● **PROBLEM DESCRIPTION**: Please restate, word for word, the lines below that begin at the one with "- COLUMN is" and end at the one with "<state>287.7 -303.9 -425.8". Leave out all other lines.

(Stored entries)

-=-=-=-=-

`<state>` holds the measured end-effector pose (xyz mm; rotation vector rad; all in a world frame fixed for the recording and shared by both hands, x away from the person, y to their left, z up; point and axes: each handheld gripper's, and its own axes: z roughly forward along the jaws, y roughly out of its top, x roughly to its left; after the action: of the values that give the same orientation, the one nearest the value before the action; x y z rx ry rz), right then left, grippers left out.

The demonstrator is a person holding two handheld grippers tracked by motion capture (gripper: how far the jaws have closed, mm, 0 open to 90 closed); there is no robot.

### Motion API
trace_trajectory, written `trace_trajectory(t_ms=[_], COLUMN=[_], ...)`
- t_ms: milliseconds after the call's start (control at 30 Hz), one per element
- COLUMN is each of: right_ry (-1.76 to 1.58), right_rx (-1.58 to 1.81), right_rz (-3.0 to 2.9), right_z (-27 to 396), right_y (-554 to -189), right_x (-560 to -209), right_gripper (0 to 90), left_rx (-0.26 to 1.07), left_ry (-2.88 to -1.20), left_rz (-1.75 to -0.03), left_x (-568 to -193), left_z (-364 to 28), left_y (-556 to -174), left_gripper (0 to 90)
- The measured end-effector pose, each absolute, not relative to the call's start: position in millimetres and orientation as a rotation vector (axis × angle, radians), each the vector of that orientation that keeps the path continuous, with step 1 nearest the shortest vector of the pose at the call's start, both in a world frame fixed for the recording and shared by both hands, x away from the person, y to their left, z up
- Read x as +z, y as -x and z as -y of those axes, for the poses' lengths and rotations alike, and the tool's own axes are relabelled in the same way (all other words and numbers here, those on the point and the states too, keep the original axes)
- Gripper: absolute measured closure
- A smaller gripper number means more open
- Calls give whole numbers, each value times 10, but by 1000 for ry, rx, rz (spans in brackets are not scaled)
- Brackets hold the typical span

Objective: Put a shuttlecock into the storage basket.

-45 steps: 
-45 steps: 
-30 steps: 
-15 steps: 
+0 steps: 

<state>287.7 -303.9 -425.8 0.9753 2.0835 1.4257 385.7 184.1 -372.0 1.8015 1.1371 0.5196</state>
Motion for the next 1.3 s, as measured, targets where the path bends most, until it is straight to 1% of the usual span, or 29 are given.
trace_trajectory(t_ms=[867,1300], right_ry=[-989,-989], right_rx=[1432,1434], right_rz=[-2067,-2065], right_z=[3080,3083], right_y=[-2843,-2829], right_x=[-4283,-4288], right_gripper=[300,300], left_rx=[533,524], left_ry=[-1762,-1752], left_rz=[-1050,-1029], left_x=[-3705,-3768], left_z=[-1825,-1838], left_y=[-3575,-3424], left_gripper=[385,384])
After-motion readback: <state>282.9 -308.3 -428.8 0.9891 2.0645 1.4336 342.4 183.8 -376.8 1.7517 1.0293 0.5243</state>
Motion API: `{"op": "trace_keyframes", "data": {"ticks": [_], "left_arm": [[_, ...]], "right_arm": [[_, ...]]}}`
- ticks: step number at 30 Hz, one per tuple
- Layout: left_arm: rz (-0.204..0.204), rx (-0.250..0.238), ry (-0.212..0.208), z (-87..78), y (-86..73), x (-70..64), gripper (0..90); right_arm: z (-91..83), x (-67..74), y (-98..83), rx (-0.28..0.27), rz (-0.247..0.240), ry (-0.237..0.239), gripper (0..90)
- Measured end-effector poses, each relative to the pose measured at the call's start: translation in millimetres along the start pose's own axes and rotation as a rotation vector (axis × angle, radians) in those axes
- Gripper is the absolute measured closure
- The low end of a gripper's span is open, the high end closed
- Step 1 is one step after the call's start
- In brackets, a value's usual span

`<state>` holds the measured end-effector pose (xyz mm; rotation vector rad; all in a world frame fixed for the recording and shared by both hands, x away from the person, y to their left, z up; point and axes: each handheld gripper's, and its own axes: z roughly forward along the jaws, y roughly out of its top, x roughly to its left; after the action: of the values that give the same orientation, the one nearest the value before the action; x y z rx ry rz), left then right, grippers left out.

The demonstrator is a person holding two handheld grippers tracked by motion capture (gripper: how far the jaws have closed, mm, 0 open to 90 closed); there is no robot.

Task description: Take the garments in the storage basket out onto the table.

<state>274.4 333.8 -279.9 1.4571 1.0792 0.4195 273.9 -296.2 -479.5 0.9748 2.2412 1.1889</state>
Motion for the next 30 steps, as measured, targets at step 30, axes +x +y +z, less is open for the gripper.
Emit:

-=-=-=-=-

● **EXERCISE RESULT**:
- COLUMN is each of: right_ry (-1.76 to 1.58), right_rx (-1.58 to 1.81), right_rz (-3.0 to 2.9), right_z (-27 to 396), right_y (-554 to -189), right_x (-560 to -209), right_gripper (0 to 90), left_rx (-0.26 to 1.07), left_ry (-2.88 to -1.20), left_rz (-1.75 to -0.03), left_x (-568 to -193), left_z (-364 to 28), left_y (-556 to -174), left_gripper (0 to 90)
- The measured end-effector pose, each absolute, not relative to the call's start: position in millimetres and orientation as a rotation vector (axis × angle, radians), each the vector of that orientation that keeps the path continuous, with step 1 nearest the shortest vector of the pose at the call's start, both in a world frame fixed for the recording and shared by both hands, x away from the person, y to their left, z up
- Read x as +z, y as -x and z as -y of those axes, for the poses' lengths and rotations alike, and the tool's own axes are relabelled in the same way (all other words and numbers here, those on the point and the states too, keep the original axes)
- Gripper: absolute measured closure
- A smaller gripper number means more open
- Calls give whole numbers, each value times 10, but by 1000 for ry, rx, rz (spans in brackets are not scaled)
- Brackets hold the typical span

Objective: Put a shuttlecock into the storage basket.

-45 steps: 
-45 steps: 
-30 steps: 
-15 steps: 
+0 steps: 

<state>287.7 -303.9 -425.8 0.9753 2.0835 1.4257 385.7 184.1 -372.0 1.8015 1.1371 0.5196</state>

That finishes the exercise, with nothing more to add.